# DATASET SECTION:
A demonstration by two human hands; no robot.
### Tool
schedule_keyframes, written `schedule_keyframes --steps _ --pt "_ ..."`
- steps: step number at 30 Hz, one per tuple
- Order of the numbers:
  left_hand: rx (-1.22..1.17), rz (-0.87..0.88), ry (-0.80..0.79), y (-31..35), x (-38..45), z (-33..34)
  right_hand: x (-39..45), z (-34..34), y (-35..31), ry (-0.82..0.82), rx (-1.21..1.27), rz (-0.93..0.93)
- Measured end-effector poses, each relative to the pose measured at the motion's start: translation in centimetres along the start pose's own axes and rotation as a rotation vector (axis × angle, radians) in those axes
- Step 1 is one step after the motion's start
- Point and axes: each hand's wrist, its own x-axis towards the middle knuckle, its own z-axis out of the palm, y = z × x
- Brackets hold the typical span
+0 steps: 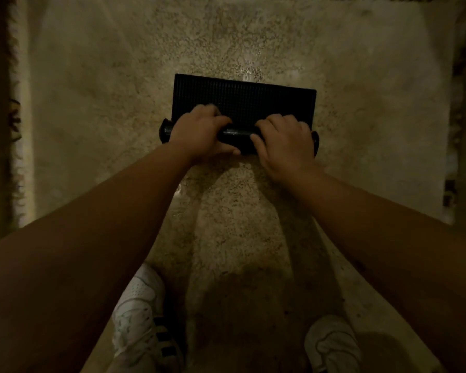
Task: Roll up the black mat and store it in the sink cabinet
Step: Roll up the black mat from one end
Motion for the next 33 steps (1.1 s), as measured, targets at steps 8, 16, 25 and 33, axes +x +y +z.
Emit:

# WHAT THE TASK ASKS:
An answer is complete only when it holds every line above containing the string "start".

# EXERCISE SOLUTION:
- Measured end-effector poses, each relative to the pose measured at the motion's start: translation in centimetres along the start pose's own axes and rotation as a rotation vector (axis × angle, radians) in those axes
- Step 1 is one step after the motion's start

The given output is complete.